▸ **Activity**: Report every line in the records below that holds the word "labelled".

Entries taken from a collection

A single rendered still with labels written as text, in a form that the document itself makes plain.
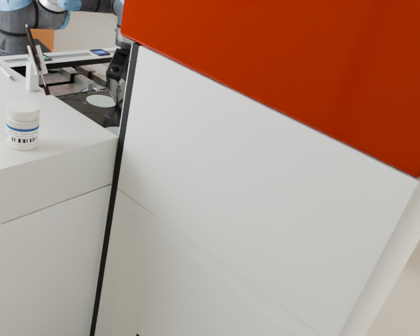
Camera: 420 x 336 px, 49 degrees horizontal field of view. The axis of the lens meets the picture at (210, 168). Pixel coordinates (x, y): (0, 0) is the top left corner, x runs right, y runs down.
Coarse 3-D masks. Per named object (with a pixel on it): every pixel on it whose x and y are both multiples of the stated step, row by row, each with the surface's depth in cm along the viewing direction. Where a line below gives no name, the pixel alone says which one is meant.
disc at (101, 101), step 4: (92, 96) 157; (96, 96) 158; (100, 96) 158; (104, 96) 159; (88, 100) 153; (92, 100) 154; (96, 100) 155; (100, 100) 155; (104, 100) 156; (108, 100) 157; (112, 100) 158; (92, 104) 151; (96, 104) 152; (100, 104) 153; (104, 104) 153; (108, 104) 154; (112, 104) 155
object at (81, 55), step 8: (104, 48) 186; (112, 48) 188; (8, 56) 155; (16, 56) 156; (24, 56) 158; (48, 56) 163; (56, 56) 166; (64, 56) 168; (72, 56) 170; (80, 56) 172; (88, 56) 173; (96, 56) 175; (104, 56) 177; (112, 56) 179; (8, 64) 149; (16, 64) 150; (24, 64) 152
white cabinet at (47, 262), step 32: (96, 192) 125; (0, 224) 104; (32, 224) 112; (64, 224) 121; (96, 224) 131; (0, 256) 109; (32, 256) 117; (64, 256) 127; (96, 256) 139; (0, 288) 114; (32, 288) 123; (64, 288) 134; (0, 320) 119; (32, 320) 129; (64, 320) 141
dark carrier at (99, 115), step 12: (72, 96) 153; (84, 96) 155; (108, 96) 160; (84, 108) 148; (96, 108) 149; (108, 108) 152; (120, 108) 154; (96, 120) 142; (108, 120) 144; (120, 120) 146
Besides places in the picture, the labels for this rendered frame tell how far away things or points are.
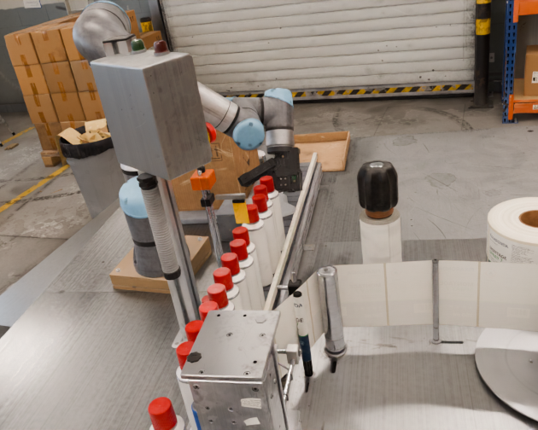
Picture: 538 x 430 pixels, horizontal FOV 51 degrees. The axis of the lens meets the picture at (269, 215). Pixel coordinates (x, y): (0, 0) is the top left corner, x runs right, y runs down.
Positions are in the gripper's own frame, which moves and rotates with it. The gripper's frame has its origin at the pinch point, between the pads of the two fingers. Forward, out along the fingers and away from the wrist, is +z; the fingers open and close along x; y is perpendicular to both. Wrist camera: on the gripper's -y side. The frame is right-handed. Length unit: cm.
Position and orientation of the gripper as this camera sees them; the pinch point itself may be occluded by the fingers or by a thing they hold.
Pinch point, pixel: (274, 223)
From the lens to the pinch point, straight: 150.3
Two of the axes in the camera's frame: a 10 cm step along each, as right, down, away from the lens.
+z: 0.3, 10.0, -0.3
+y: 9.7, -0.4, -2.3
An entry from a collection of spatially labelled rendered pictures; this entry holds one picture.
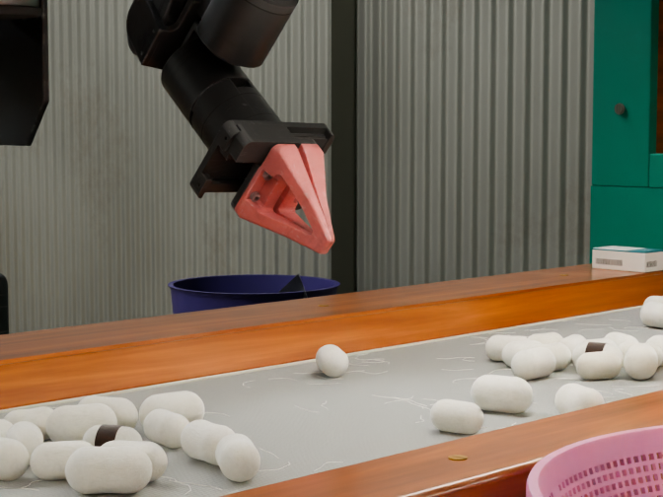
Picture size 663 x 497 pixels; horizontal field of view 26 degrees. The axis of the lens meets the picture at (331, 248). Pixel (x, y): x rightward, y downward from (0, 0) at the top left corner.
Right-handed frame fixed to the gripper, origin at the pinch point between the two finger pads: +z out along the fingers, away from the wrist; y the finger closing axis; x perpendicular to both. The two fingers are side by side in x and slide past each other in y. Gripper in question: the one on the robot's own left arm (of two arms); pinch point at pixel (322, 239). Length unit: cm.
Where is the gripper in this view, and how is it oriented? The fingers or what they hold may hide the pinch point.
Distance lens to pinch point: 102.6
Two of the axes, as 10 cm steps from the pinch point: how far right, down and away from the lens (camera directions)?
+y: 7.1, -0.3, 7.0
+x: -4.7, 7.2, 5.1
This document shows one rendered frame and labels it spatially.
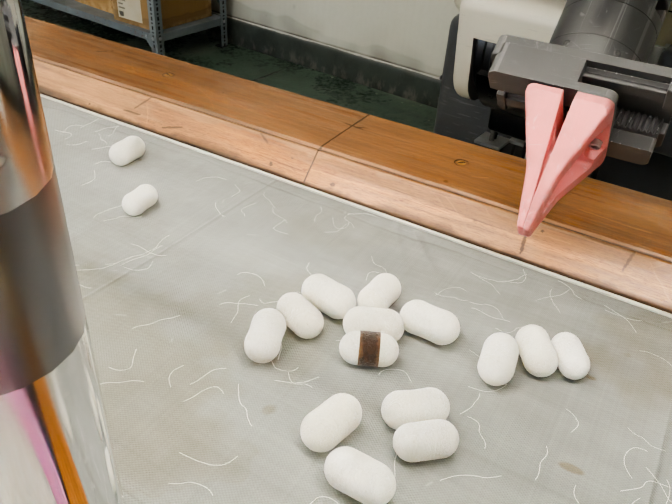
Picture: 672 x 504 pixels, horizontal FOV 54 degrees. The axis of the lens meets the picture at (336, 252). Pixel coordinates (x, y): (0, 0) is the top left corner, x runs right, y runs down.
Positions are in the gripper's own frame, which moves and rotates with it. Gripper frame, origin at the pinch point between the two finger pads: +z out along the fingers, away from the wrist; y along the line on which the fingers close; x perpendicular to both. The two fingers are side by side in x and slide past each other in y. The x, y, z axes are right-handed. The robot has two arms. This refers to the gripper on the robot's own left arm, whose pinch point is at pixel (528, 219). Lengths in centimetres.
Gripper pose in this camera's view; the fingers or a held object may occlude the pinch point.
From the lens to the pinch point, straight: 39.1
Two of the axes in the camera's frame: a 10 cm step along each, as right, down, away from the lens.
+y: 8.6, 3.3, -3.9
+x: 2.9, 3.1, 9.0
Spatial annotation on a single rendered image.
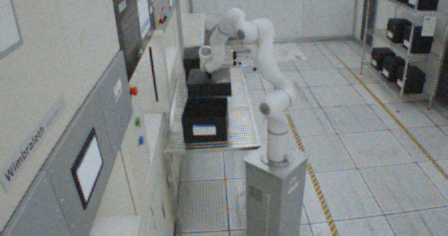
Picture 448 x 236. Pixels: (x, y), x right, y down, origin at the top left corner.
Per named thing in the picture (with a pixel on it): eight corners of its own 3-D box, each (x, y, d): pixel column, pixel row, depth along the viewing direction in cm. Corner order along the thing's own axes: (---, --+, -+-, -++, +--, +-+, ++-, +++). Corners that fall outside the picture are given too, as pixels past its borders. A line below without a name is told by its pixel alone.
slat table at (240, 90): (260, 231, 250) (261, 145, 214) (178, 236, 249) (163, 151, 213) (244, 137, 365) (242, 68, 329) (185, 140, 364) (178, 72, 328)
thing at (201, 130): (183, 142, 221) (180, 118, 213) (189, 120, 246) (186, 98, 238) (227, 141, 220) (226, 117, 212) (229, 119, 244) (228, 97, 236)
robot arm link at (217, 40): (241, 43, 194) (218, 73, 217) (227, 21, 198) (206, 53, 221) (228, 45, 188) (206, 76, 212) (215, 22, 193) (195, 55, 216)
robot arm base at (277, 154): (299, 155, 203) (301, 128, 195) (281, 171, 191) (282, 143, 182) (273, 144, 215) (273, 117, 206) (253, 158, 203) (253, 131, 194)
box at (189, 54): (219, 85, 297) (217, 56, 285) (185, 87, 296) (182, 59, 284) (217, 72, 322) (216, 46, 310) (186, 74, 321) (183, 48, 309)
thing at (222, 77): (232, 96, 231) (231, 78, 225) (187, 99, 231) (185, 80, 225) (230, 79, 257) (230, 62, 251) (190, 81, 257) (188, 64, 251)
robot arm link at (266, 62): (268, 115, 188) (286, 104, 198) (285, 114, 179) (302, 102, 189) (238, 25, 180) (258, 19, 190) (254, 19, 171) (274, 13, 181)
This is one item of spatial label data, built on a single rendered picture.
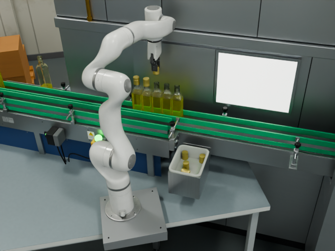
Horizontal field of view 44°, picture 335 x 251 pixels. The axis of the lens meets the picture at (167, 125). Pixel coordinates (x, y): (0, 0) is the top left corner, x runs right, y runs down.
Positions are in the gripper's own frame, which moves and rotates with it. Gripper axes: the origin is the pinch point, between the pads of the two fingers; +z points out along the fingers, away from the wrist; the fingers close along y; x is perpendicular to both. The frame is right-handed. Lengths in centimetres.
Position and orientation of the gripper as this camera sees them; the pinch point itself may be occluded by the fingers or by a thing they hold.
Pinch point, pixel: (155, 65)
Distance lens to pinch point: 222.7
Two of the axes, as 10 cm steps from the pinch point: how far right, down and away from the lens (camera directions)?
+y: -2.9, 5.8, -7.6
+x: 9.6, 1.5, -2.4
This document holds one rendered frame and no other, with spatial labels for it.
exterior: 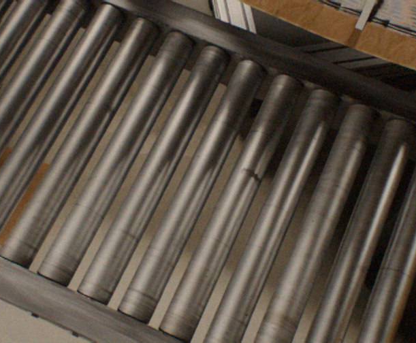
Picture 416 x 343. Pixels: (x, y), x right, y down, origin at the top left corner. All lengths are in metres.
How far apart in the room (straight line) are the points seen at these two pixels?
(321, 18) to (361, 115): 0.24
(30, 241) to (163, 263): 0.20
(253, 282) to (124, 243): 0.19
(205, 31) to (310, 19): 0.27
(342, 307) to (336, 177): 0.20
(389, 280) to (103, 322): 0.41
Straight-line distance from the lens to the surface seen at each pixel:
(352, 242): 0.93
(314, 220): 0.93
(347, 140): 0.98
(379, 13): 0.81
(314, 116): 0.99
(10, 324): 1.75
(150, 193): 0.93
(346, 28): 0.82
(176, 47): 1.03
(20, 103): 1.03
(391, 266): 0.94
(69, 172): 0.96
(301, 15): 0.83
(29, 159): 0.98
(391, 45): 0.83
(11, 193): 0.97
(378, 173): 0.98
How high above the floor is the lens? 1.67
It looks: 69 degrees down
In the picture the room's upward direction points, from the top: 3 degrees clockwise
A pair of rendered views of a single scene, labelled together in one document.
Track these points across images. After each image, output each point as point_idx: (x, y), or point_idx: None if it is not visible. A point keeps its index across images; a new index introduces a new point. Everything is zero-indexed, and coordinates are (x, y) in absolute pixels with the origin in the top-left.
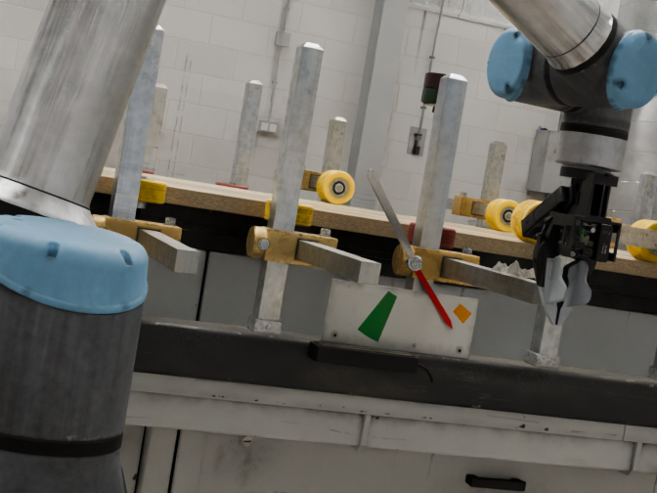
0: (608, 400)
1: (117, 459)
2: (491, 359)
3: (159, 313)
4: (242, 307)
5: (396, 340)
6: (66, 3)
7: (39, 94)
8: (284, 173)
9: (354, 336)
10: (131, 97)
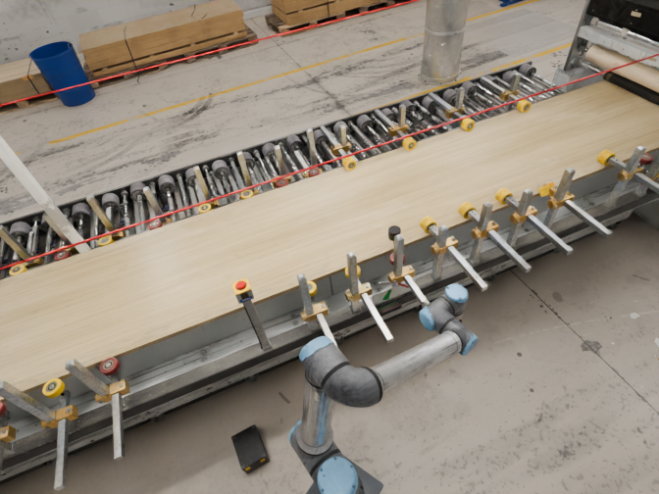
0: (456, 278)
1: (359, 489)
2: (421, 282)
3: (321, 292)
4: (343, 280)
5: (393, 296)
6: (311, 422)
7: (312, 435)
8: (352, 284)
9: (381, 301)
10: (302, 294)
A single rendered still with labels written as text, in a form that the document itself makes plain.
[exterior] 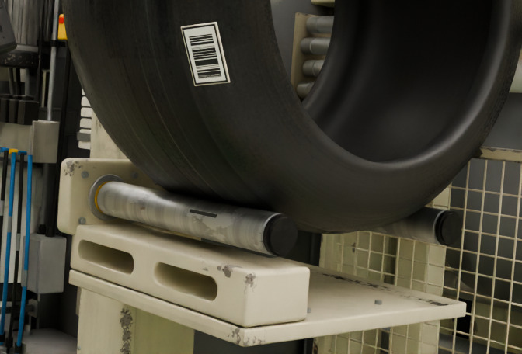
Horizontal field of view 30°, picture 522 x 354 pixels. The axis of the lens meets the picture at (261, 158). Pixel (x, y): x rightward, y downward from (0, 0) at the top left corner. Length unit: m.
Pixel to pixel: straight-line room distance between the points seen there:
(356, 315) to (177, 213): 0.24
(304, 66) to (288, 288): 0.71
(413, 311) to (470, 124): 0.24
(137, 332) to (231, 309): 0.39
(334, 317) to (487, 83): 0.36
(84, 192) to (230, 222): 0.28
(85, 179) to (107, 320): 0.24
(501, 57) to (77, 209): 0.57
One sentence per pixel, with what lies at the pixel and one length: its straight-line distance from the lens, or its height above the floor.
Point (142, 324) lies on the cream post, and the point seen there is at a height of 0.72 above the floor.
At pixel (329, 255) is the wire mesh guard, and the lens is 1.63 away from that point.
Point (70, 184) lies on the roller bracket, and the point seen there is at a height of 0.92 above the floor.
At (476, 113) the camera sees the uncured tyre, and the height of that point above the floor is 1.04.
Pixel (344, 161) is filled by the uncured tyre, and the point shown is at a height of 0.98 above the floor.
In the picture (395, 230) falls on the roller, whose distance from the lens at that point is 1.26.
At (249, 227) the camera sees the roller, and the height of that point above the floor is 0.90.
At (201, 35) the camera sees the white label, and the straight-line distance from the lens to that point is 0.94.
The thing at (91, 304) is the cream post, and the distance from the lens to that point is 1.45.
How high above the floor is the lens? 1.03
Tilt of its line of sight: 3 degrees down
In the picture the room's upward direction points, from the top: 4 degrees clockwise
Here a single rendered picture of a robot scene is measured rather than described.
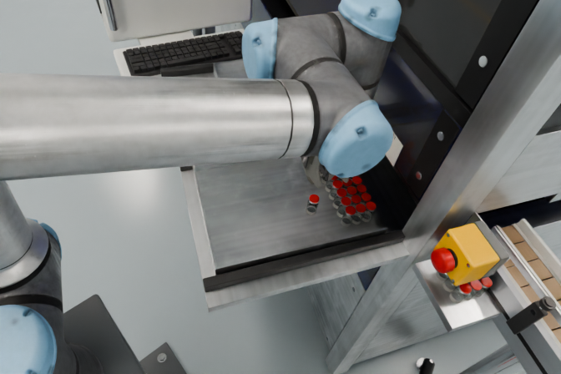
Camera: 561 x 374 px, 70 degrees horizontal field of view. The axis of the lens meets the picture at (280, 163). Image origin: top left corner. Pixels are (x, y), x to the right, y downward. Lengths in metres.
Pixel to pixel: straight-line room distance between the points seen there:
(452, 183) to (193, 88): 0.48
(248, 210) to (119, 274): 1.05
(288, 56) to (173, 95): 0.17
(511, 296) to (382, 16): 0.55
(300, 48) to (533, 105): 0.30
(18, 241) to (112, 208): 1.37
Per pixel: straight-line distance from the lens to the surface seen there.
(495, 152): 0.62
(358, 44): 0.50
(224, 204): 0.84
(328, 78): 0.40
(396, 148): 0.80
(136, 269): 1.80
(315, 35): 0.47
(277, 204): 0.84
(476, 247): 0.72
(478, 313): 0.85
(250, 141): 0.33
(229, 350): 1.63
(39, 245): 0.68
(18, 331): 0.64
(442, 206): 0.72
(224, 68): 1.15
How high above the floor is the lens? 1.57
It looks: 48 degrees down
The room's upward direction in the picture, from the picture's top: 8 degrees clockwise
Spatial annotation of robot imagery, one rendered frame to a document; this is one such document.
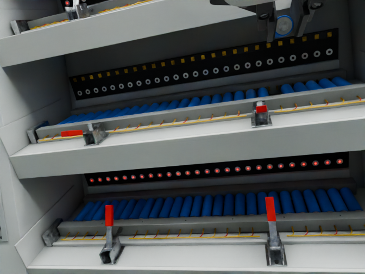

▸ **Exercise output**:
An entry from a collection of spatially labelled rendered pictures; this entry holds one picture.
A pair of rendered views of a single scene, labelled together in one document.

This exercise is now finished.